這麼晚回來,去哪兒了?”黎璟深站在岑歡家門口,他現在沒鑰匙進不去。
從岑歡住進來開始,他之前有的鑰匙也被岑歡給收回去,蘭蘭又沒在家,他除非跳窗戶進去。
岑歡走路想事情入神,聽到聲音嚇的心臟都快蹦出來。
“這麼晚了,跟門神一樣守著,你……”岑歡話沒說完,想想算了。
黎璟深單手插袋歪著頭問,“我怎麼了?”
“你有病吧。”岑歡從包裡掏出鑰匙,“這麼大的老板,沒應酬嗎?夜生活這麼不豐富。”
黎璟深靠近岑歡,身子微俯。
岑歡身上的酒味都散了,從她身上也聞不出酒味。
黎璟深問,“換香水了?”
如果說懷念一個人身上的味道,在岑歡這兒顯然不適用,她身上的味道太雜了,香水的牌子從來沒固定過。

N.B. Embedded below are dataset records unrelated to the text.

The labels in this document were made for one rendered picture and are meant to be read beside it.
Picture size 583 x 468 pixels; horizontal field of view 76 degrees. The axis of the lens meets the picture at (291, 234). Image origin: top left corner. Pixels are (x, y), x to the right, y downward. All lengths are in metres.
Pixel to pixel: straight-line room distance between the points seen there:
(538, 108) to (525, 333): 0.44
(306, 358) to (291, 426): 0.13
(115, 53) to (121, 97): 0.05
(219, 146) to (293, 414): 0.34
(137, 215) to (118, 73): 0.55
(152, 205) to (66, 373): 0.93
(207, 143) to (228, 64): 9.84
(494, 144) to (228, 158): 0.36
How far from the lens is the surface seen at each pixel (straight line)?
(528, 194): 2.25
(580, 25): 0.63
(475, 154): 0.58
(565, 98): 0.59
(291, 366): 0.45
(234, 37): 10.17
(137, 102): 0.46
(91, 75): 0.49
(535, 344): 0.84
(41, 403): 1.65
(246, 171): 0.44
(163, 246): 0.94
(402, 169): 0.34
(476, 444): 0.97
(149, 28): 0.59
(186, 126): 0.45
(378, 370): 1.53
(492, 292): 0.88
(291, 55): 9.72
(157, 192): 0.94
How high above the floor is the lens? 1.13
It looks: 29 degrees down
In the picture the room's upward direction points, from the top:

男人則是一成不變,黎璟深這麼多年的古龍水牌子沒有換過。
黎璟深靠的太近,並不是很粗重的呼吸聲在耳邊擴開。
岑歡說,“沒有吧,記不清了。”
黎璟深眉頭稍擰,“這個味道跟榆錦酒店的香氛味道一樣,沒換香水去了酒店?”
黎璟深本來是不想問的,挨不住控製不住嘴。
岑歡手抵上黎璟深的胸口,把他推開,“你懷疑我?”
黎璟深口吻帶著酸味,“我有什麼資格好懷疑你的,我是你的誰啊?彆多聽,哦隨便問問罷了。”
“莫名其妙。”岑歡掏出鑰匙要去開門,有理由懷疑黎璟深是故意找茬挑事。
門被打開,黎璟深手攬著她的肩膀問,“自己一個人睡害怕嗎?我來陪你吧。”
岑歡把黎璟深的手拿開,今天她心情很差,沒功夫招呼這位爺。
“不怕,窮我都不怕呢,還怕鬼?”
黎璟深站在岑歡身後,“你這樣,讓我很有衝動給你花錢,接濟下岑律師。”
岑歡轉身看著黎璟深,勉強給了個笑臉,調侃的說,“有些男人就是嘴巴大方,實際上斤斤計較,小氣的很,請你吃頓飯,恨不得記賬。”
她沒有意有所指說黎璟深,是她最近剛接的離婚官司,夫妻倆都是高知,收入可觀。
丈夫對妻子溫柔體貼,哪裡都好,唯獨錢方麵,算的清清楚楚的計較,婚後Aa製,最開始都還好,直到有孩子以後,矛盾越來越大,女方承受不住想要離婚。
黎璟深以為岑歡是在說他,劍眉微揚的聳聳肩,“行吧,岑律師晚安,有事給我打電話。”
各回各家,黎璟深進門等待他的是空空蕩蕩,連點動靜都沒有。
黎耀去國外上學,家裡少個囉嗦的小孩子,心裡空蕩蕩的,好像少了些什麼。
以前黎璟深對生孩子這事,不是很熱衷,甚至比較排斥的地步。
年齡大了,想法也慢慢跟著改變。
黎璟深掐著時間,撈起手機給岑歡打電話,猜她這會應該剛剛洗好澡。